(SUPPLIED DATA begins)

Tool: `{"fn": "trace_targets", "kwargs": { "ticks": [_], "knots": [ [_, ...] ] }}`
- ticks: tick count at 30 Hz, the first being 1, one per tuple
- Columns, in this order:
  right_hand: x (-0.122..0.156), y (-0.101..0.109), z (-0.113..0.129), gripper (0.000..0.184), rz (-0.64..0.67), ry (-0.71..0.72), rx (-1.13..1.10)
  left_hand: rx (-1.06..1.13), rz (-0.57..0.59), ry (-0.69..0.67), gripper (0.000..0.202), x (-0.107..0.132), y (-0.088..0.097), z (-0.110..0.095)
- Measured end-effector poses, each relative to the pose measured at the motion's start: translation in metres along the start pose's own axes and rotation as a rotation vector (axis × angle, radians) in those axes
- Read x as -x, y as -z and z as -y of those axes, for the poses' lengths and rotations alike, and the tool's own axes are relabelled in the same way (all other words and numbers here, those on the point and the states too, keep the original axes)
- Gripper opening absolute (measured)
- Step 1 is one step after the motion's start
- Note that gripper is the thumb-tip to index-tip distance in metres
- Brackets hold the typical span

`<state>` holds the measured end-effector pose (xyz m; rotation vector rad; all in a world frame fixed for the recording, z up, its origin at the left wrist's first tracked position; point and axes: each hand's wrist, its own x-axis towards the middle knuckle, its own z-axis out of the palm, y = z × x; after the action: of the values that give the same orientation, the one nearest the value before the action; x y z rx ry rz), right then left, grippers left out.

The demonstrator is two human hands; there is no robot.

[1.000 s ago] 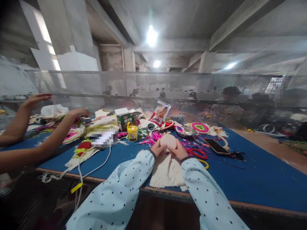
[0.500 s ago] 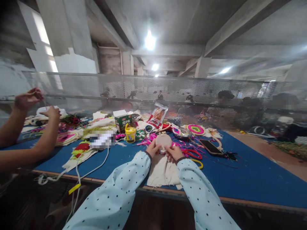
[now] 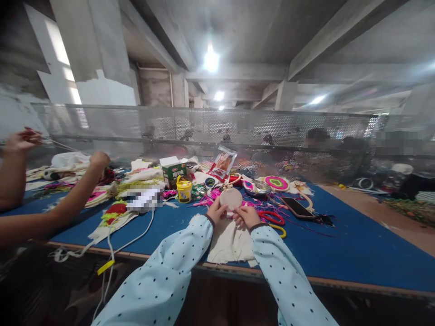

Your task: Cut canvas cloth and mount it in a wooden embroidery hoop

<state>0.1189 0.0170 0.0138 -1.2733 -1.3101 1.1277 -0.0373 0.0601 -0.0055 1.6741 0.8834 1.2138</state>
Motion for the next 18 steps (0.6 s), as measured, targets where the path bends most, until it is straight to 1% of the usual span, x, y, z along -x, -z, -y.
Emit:
{"fn": "trace_targets", "kwargs": {
  "ticks": [12,18],
  "knots": [
    [-0.0016,-0.0013,-0.0055,0.017,0.032,0.011,-0.016,-0.017,-0.021,0.015,0.036,-0.0008,-0.0009,0.0022],
    [-0.0011,0.0039,-0.0044,0.021,0.057,0.01,0.048,-0.028,-0.051,0.025,0.034,-0.0027,0.0001,0.0054]
  ]
}}
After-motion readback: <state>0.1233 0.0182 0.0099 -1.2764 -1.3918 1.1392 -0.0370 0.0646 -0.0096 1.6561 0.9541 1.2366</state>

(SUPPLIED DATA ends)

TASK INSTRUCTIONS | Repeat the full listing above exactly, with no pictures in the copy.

RESPONSE BOX |
Tool: `{"fn": "trace_targets", "kwargs": { "ticks": [_], "knots": [ [_, ...] ] }}`
- ticks: tick count at 30 Hz, the first being 1, one per tuple
- Columns, in this order:
  right_hand: x (-0.122..0.156), y (-0.101..0.109), z (-0.113..0.129), gripper (0.000..0.184), rz (-0.64..0.67), ry (-0.71..0.72), rx (-1.13..1.10)
  left_hand: rx (-1.06..1.13), rz (-0.57..0.59), ry (-0.69..0.67), gripper (0.000..0.202), x (-0.107..0.132), y (-0.088..0.097), z (-0.110..0.095)
- Measured end-effector poses, each relative to the pose measured at the motion's start: translation in metres along the start pose's own axes and rotation as a rotation vector (axis × angle, radians) in those axes
- Read x as -x, y as -z and z as -y of those axes, for the poses' lengths and rotations alike, and the tool's own axes are relabelled in the same way (all other words and numbers here, those on the point and the states too, keep the original axes)
- Gripper opening absolute (measured)
- Step 1 is one step after the motion's start
- Note that gripper is the thumb-tip to index-tip distance in metres
- Brackets hold the typical span

`<state>` holds the measured end-effector pose (xyz m; rotation vector rad; all in a world frame fixed for the recording, z up, its origin at the left wrist's first tracked position; point and axes: each hand's wrist, its own x-axis towards the middle knuckle, its own z-axis out of the palm, y = z × x; after the action: of the values that give the same orientation, the one nearest the value before the action; x y z rx ry rz), right then left, grippers left out.

The demonstrator is two human hands; there is no robot.

[1.000 s ago] 
[0.500 s ago] 
[now] 

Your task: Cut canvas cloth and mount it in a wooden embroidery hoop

<state>0.1189 0.0170 0.0138 -1.2733 -1.3101 1.1277 -0.0373 0.0601 -0.0055 1.6741 0.8834 1.2138</state>
Motion for the next 18 steps (0.6 s), as measured, targets where the path bends most, until it is straight to 1% of the usual span, x, y, z along -x, -z, -y.
Emit:
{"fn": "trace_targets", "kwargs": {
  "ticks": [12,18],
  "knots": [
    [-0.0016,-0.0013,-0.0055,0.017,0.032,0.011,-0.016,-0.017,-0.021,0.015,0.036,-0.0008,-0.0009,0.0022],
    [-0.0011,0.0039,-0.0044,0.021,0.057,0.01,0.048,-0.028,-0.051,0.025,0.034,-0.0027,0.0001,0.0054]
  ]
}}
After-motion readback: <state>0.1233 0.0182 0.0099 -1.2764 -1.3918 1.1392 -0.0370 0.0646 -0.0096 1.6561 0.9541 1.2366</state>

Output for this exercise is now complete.